Raymond Blanc a dit “oui” quand il lui a été demandé de participer à la quatrième édition de Goût de France. Mercredi 21 mars, il a donc été choisi pour réaliser l’entrée du dîner de gala de la Résidence de France à Londres, aux côtés d’autres chefs, comme Gilles Quillot.
Si le Français doublement étoilé, installé depuis 46 ans en Angleterre, n’a pas hésité, c’est que pour lui cet événement mondial représente sa France natale. Raymond Blanc se plaît à rappeler que l’histoire de gastronomie est liée à l’Histoire de France. “La Révolution a contribué tout autant que les grands chefs à l’essor de la gastronomie. Elle a déconstruit les rapports entre seigneurs et paysans. Ces derniers ont ensuite pu récupérer des terres et c’est là que la gastronomie a explosé dans toute sa créativité”. D’abord dans les assiettes des Français à la maison, puis dans les restaurants, bistros et cafés.
La France, confie le chef, a cette chance d’être baignée dans différents climats lui offrant ainsi des produits saisonniers, et donc frais. “On a une grande mer, un océan, des terres diverses… Non seulement, on a la chance d’avoir une belle géographie mais aussi d’avoir la gastronomie dans notre ADN”. Il est alors normal qu’on la célèbre à travers cette journée. “D’immenses chefs ont permis d’enrichir le savoir-faire hexagonal et de le faire rayonner dans le monde entier, comme Auguste Escoffier, Paul Bocuse et bien d’autres encore”.
Raymond Blanc émet cependant un regret sur cet événement : “C’est dommage que ce ne soit que la célébration de la France. J’aurais aimé que tous les chefs du monde, ceux qui ont appris la cuisine ou la pâtisserie auprès des chefs français voire tout simplement parce qu’ils aiment la France, soient impliqués dans cette fête. Elle aurait été plus généreuse. Il y a une vraie réflexion à avoir sur cette question”.
Le chef aime la mixité dans la gastronomie. “Le mélange des cultures est très important, car cela enrichit la cuisine”. Lui qui vit depuis plus de quatre décennies en Angleterre se sent pourtant, jure-t-il, “français à 115%”. “S’inspirer de ce qui se fait ailleurs ne vous diminue pas, bien au contraire”. Par ailleurs, il se souvient que ses parents lui ont toujours appris que le plus important dans la cuisine était avant tout de respecter les saisonnalités. “Cela veut dire prendre des produits de son jardin ou au plus près de chez soi”. Par exemple, Raymond Blanc a su mixer le savoir-faire français avec les produits britanniques. “Bien sûr que je m’approvisionne aussi en France, car ici, les saisons sont courtes, mais je travaille aussi des produits du pays”.

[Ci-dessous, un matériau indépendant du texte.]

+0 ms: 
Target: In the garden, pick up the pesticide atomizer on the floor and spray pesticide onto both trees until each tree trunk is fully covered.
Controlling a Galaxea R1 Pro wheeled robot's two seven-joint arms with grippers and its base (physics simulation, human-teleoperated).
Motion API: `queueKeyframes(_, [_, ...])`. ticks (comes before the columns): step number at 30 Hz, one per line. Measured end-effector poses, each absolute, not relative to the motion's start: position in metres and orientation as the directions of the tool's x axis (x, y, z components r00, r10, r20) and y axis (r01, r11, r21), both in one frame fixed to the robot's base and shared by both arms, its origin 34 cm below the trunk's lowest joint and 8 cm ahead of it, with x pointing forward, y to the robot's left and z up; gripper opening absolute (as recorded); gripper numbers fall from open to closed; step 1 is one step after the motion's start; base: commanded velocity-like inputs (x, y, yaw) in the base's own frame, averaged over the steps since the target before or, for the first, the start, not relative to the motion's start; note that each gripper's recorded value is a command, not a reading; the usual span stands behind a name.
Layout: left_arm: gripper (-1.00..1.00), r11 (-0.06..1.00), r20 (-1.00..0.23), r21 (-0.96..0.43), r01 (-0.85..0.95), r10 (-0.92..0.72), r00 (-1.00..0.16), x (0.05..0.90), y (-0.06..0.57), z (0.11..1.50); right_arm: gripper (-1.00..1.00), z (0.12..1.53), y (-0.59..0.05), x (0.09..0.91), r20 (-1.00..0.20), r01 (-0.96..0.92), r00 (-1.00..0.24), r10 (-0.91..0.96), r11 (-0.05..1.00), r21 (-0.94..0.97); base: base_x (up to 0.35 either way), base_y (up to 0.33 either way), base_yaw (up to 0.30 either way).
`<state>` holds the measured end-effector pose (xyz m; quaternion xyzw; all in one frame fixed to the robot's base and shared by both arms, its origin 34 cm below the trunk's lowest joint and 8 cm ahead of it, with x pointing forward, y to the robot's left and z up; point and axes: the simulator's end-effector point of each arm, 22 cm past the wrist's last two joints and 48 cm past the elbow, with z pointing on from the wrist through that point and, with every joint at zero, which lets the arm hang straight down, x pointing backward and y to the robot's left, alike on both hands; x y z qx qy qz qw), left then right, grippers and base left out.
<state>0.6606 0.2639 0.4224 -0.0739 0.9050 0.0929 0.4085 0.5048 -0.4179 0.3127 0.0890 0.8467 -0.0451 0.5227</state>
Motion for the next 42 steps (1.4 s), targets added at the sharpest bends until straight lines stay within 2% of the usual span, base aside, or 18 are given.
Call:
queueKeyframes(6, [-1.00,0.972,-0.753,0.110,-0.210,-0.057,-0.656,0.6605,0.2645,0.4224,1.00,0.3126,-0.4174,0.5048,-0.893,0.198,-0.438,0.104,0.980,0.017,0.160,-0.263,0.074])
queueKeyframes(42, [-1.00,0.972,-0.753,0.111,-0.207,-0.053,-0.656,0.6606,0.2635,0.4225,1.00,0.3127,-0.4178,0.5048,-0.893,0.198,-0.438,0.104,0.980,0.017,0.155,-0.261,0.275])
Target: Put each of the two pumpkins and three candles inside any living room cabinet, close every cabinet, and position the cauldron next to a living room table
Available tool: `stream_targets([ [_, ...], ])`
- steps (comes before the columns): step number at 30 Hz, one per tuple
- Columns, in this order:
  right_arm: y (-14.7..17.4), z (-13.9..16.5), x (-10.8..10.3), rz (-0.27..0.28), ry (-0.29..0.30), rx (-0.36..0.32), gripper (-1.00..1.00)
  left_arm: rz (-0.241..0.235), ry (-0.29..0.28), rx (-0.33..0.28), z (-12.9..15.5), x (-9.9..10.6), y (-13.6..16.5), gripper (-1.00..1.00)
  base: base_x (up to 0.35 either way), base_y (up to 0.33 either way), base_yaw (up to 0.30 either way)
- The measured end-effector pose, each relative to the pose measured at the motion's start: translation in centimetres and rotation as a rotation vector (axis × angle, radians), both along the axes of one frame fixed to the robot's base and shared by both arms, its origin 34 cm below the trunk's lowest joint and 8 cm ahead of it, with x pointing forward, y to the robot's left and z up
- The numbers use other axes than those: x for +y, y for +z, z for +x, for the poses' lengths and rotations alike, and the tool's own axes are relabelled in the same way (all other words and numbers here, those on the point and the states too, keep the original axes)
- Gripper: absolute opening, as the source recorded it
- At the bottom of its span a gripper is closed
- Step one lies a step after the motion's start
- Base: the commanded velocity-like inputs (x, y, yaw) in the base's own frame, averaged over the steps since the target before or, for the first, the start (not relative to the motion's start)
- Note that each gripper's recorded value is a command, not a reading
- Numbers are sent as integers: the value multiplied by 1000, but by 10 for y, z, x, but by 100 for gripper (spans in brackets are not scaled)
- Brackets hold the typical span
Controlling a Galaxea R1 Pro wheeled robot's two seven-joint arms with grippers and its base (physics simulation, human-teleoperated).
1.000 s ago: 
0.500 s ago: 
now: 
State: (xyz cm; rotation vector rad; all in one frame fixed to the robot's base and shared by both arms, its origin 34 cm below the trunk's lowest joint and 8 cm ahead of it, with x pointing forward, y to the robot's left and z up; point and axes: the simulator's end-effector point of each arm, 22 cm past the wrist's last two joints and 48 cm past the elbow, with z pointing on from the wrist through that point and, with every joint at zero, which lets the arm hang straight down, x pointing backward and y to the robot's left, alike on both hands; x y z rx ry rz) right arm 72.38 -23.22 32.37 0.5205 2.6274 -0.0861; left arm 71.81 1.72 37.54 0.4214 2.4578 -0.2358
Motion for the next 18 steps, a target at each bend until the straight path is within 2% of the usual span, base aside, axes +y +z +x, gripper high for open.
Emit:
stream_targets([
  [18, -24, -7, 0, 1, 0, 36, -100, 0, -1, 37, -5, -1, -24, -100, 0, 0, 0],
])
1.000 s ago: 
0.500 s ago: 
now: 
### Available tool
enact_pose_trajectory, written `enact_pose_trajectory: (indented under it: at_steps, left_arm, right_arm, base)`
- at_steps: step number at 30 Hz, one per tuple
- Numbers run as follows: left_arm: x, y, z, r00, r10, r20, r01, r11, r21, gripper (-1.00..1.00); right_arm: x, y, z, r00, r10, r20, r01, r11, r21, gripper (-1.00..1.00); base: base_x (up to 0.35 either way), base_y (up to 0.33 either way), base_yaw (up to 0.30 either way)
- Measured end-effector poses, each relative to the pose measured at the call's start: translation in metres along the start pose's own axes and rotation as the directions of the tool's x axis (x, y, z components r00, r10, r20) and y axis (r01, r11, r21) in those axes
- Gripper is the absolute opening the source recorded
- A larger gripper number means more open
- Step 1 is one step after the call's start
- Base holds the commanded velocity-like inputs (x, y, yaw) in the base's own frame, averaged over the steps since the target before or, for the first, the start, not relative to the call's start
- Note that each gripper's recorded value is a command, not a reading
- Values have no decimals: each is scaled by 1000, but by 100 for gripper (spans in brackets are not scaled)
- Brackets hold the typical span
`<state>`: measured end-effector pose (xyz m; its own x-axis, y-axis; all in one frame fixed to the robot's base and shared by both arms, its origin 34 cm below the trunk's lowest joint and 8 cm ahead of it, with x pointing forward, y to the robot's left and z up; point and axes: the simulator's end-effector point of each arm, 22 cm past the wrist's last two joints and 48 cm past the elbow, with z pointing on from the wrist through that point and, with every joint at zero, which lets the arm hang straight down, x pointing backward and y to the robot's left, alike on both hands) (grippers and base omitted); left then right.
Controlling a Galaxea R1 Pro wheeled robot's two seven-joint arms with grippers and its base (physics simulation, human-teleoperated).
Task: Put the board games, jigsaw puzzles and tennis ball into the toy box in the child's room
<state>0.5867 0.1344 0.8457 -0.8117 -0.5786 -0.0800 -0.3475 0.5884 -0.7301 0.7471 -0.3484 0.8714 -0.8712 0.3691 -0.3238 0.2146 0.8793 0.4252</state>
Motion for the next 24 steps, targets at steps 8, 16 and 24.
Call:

Le Français a d’ailleurs constaté que les Britanniques étaient en train de changer leur comportement culinaire. “Une révolution est en marche. Le consommateur prend conscience des problèmes de santé liés à la malbouffe ou aux conséquences sur l’environnement. Chacun devient plus responsable, se réinvente. De même pour les chefs britanniques, dont la créativité est en pleine mutation”.
Pas vraiment comme en France. “La tradition peut parfois être rigide. Et peut devenir un vrai frein à l’inventivité”. Raymond Blanc insiste, il ne faut pas rejeter la globalisation. “On peut s’inspirer des autres cultures sans trahir la nôtre. D’ailleurs, pour moi, elle ne pourra que s’en enrichir. C’est ce qu’on fait des grands chefs comme Paul Bocuse, Michel Guérard ou encore Alain Chapel, Michel Bras”.
Il regrette que la France ait perdu un peu de sa pertinence et du coup de sa présence sur le terrain de la nouveauté, “mais il n’est jamais tard pour changer car le pays a tout ce qu’il faut, les bonnes bases, les belles valeurs de la gastronomie”. L’autodidacte, qui prône du moderne classique dans ses cuisines, espère que les choses vont bouger dans les prochaines années.
En attendant, Raymond Blanc foisonne de projets. “Je suis en train de finaliser un village d’abeilles et je finis la construction dans le Manoir d’une école jardin, qui sera la première au monde”. Outre le “Manoir aux Quat’ Saisons” dans l’Oxfordshire, le chef, qui a formé 40 chefs étoilés, est aussi fier de ses 40 brasseries et pubs Blanc à travers l’Angleterre. “Tout y est fait maison”.
Le chef, arrivé il y a près de 50 ans “en tant qu’immigré” rappelle-t-il, a pu ainsi réaliser son rêve. “Je suis venu sans rien, mais j’avais un seul souhait, toucher l’excellence. La cuisine est l’unique métier où l’on peut ouvrir son propre restaurant sans aucun bagage et c’est encore possible”.